# [Brief]
If a line in the data below contains "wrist", copy it.

Raw data section start

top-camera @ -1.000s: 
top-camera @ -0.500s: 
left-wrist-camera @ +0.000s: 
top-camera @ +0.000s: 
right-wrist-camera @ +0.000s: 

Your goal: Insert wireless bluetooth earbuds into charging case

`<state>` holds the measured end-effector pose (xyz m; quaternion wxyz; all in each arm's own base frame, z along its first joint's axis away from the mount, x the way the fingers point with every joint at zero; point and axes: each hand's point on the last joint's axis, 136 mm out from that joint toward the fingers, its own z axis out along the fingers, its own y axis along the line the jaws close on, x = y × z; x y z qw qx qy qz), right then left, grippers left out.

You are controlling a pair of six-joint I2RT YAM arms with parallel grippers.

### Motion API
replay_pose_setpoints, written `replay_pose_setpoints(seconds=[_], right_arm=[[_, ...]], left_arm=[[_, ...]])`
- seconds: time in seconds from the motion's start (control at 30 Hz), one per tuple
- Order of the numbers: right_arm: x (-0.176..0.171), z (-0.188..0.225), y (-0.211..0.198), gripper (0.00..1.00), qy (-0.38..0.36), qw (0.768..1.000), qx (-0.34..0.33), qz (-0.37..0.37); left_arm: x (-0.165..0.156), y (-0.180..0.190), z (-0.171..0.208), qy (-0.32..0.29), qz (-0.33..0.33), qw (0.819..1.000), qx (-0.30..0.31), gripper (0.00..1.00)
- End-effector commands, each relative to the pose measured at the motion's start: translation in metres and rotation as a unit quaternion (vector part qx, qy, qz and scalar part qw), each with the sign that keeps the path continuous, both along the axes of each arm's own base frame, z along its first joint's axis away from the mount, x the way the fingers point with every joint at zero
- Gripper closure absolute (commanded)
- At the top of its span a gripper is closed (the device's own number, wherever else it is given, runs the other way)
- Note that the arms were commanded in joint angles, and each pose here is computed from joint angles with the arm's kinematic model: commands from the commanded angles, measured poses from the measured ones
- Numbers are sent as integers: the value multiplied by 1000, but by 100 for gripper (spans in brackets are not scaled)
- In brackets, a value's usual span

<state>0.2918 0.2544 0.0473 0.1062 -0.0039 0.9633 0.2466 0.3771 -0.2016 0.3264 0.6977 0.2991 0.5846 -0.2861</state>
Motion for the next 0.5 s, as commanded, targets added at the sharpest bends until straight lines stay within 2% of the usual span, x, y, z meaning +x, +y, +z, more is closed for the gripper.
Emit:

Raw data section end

# [Task response]
left-wrist-camera @ +0.000s: 
right-wrist-camera @ +0.000s: 

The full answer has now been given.